Overview

ME/CFS is a biological illness that affects many body parts. It causes severe fatigue not improved by rest, problems thinking and sleeping, dizziness, pain, and many other symptoms.

People with ME/CFS may not look sick but can’t do their normal activities. ME/CFS may get worse after they do any activity — physical or mental. This symptom is called post-exertional malaise (PEM). After they exert themselves, they may need to stay in bed for an extended time. About 1 in 4 people with ME/CFS are confined to bed at some point in their illness.

Did you know?‎

It is estimated that between 836,000 and 3.3 million people in the United States suffer from ME/CFS. More than 9 in 10 people with ME/CFS have not been diagnosed by a doctor. ME/CFS costs the U.S. economy about $17 to $24 billion annually in medical bills and lost incomes.
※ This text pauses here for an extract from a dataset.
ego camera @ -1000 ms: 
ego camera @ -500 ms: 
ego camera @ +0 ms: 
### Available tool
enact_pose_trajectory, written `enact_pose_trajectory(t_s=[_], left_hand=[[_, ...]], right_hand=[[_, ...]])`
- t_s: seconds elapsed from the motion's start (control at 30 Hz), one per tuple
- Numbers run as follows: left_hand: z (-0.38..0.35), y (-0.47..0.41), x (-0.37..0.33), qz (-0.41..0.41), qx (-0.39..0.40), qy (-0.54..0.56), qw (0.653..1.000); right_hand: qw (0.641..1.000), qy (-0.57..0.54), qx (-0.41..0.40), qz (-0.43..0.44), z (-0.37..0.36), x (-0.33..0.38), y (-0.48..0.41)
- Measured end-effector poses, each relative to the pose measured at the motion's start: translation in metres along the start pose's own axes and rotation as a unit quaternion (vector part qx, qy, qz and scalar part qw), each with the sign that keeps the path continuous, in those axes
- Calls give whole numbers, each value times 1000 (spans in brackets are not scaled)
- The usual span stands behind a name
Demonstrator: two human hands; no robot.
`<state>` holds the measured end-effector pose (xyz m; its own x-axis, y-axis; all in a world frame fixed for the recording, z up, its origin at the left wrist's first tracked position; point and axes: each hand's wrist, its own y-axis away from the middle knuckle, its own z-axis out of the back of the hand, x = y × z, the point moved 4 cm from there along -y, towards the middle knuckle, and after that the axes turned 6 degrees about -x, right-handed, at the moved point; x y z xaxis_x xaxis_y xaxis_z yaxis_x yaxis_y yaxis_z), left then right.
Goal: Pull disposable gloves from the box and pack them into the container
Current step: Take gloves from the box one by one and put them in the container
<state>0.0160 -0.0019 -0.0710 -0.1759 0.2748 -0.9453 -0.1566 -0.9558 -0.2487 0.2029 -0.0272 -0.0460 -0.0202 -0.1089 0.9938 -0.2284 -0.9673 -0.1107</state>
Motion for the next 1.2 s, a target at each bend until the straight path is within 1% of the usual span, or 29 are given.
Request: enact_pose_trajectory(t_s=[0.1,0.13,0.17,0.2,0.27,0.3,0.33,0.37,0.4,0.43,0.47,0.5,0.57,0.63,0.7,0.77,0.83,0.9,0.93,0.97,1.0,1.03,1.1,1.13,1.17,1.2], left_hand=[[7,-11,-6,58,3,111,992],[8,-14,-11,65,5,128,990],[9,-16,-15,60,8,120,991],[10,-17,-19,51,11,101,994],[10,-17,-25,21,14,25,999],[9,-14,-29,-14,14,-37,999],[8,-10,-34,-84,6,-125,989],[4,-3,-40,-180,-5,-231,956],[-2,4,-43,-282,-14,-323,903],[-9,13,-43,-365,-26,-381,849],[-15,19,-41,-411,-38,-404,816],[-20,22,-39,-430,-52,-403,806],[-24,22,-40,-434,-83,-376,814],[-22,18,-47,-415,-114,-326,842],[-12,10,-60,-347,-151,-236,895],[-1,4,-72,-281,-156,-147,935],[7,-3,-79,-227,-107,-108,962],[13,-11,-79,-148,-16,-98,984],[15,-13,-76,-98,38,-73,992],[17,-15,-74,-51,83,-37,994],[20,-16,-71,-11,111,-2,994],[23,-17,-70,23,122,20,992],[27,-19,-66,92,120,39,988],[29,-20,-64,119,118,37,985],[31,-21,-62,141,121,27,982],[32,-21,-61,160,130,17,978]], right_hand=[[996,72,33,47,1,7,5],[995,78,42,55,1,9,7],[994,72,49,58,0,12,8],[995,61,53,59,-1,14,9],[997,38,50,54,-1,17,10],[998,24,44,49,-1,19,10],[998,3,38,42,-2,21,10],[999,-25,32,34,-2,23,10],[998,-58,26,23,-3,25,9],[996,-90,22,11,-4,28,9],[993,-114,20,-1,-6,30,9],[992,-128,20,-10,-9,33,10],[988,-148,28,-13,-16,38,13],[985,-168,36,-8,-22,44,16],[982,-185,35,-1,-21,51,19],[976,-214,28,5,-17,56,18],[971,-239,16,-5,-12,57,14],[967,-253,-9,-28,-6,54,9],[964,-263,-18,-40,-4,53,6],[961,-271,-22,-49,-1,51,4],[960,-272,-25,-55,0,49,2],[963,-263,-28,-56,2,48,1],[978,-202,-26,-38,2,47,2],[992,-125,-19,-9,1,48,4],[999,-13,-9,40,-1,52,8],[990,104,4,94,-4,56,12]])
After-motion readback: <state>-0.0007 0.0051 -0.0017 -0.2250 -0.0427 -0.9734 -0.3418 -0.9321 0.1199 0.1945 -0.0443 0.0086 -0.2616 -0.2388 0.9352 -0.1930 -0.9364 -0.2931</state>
It is difficult to diagnose because there is no specific test for ME/CFS. One reason that people with ME/CFS have not been diagnosed may be limited access to healthcare. Another reason may be a lack of healthcare providers who know about ME/CFS and how to recognize it.

Anyone can get ME/CFS. It doesn’t matter what age, gender or ethnicity they are. However, some groups are more affected than others.

Signs and symptoms

People with ME/CFS are not able to function the same way they did before they became ill. They may not always be able to do daily tasks like showering or cooking a meal.

ME/CFS often makes it hard to keep a job, go to school, and take part in family and social life. ME/CFS can last for years and sometimes leads to serious disability.

ME/CFS is most common in people in middle age but also affects kids, teens and elderly people. Among adults, women are affected more often than men. Among children, teens are more affected than younger kids.

People who are white are diagnosed more often than other races and ethnicities. But many people with ME/CFS have not been diagnosed, especially among people from racial and ethnic minority groups.

Diagnosis

Symptoms of ME/CFS may appear similar to many other illnesses. There is no test to confirm ME/CFS. This makes it difficult to diagnose. The illness can also be unpredictable. Symptoms may come and go, or there may be changes in how severe symptoms are over time.

A doctor should be able to distinguish ME/CFS from other illnesses by doing a thorough medical exam. This includes asking many questions about the patient’s health history and current illness. They should also ask about how often symptoms occur, how bad they are, and how long they have lasted. It is also important for doctors to talk with patients about how the symptoms affect their lives.

Treatment and recovery

There is no cure or approved treatment for ME/CFS. But some symptoms can be treated or managed. Treating these symptoms might provide relief for some people with ME/CFS but not others. Other strategies, like learning new ways to manage activity, can also help.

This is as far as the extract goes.